Check the records below for the word "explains" and state how many lines contain it, replying with the number only.

SUPPLIED MATERIAL Block Start

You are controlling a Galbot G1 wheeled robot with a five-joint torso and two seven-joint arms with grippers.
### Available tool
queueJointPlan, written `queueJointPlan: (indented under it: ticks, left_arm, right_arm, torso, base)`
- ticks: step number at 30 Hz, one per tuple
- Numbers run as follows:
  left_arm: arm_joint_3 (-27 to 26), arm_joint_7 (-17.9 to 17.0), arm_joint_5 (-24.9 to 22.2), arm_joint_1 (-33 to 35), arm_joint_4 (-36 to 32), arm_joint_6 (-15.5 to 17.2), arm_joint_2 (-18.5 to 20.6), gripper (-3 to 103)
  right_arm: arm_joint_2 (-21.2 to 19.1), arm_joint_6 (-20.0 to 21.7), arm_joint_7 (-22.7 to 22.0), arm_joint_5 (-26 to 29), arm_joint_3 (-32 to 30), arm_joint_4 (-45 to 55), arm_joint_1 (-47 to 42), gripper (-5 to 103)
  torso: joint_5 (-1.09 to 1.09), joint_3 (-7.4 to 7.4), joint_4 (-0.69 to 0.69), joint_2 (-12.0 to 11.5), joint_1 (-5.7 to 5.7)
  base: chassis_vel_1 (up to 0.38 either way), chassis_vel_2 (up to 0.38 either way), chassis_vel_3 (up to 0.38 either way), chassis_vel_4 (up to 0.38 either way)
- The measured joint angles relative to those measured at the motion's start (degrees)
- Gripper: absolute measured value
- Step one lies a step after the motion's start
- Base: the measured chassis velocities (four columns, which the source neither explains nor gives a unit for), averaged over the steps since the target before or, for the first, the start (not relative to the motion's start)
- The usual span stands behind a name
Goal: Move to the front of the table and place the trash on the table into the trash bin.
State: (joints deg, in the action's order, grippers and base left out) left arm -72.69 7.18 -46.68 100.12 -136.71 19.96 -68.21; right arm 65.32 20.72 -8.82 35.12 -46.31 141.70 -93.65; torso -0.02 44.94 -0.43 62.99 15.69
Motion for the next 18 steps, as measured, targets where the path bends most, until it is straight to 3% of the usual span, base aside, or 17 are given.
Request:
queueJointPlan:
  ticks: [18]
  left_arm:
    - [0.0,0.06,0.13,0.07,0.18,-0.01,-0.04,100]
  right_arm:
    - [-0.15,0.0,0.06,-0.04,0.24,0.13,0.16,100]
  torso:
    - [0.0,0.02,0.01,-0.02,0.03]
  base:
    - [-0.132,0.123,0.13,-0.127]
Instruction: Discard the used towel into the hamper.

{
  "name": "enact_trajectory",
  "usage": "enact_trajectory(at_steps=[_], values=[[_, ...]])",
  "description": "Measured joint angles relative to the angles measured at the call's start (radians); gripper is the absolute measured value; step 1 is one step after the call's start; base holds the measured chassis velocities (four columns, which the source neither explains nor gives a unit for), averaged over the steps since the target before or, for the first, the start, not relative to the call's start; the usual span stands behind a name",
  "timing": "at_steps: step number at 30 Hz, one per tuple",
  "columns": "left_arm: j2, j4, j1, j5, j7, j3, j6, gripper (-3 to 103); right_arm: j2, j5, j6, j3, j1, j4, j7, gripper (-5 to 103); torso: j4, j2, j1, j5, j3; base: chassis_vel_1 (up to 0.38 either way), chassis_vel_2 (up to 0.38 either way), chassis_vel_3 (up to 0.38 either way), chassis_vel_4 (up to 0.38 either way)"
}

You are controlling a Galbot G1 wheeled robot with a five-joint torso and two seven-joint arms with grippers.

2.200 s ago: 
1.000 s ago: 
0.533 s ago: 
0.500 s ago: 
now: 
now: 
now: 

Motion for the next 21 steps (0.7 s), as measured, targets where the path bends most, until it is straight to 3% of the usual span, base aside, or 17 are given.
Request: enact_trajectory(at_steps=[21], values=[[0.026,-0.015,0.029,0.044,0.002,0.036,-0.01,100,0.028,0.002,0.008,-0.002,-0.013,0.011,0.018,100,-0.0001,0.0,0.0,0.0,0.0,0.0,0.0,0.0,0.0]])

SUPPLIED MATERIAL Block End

_YOUR RESPONSE_: 2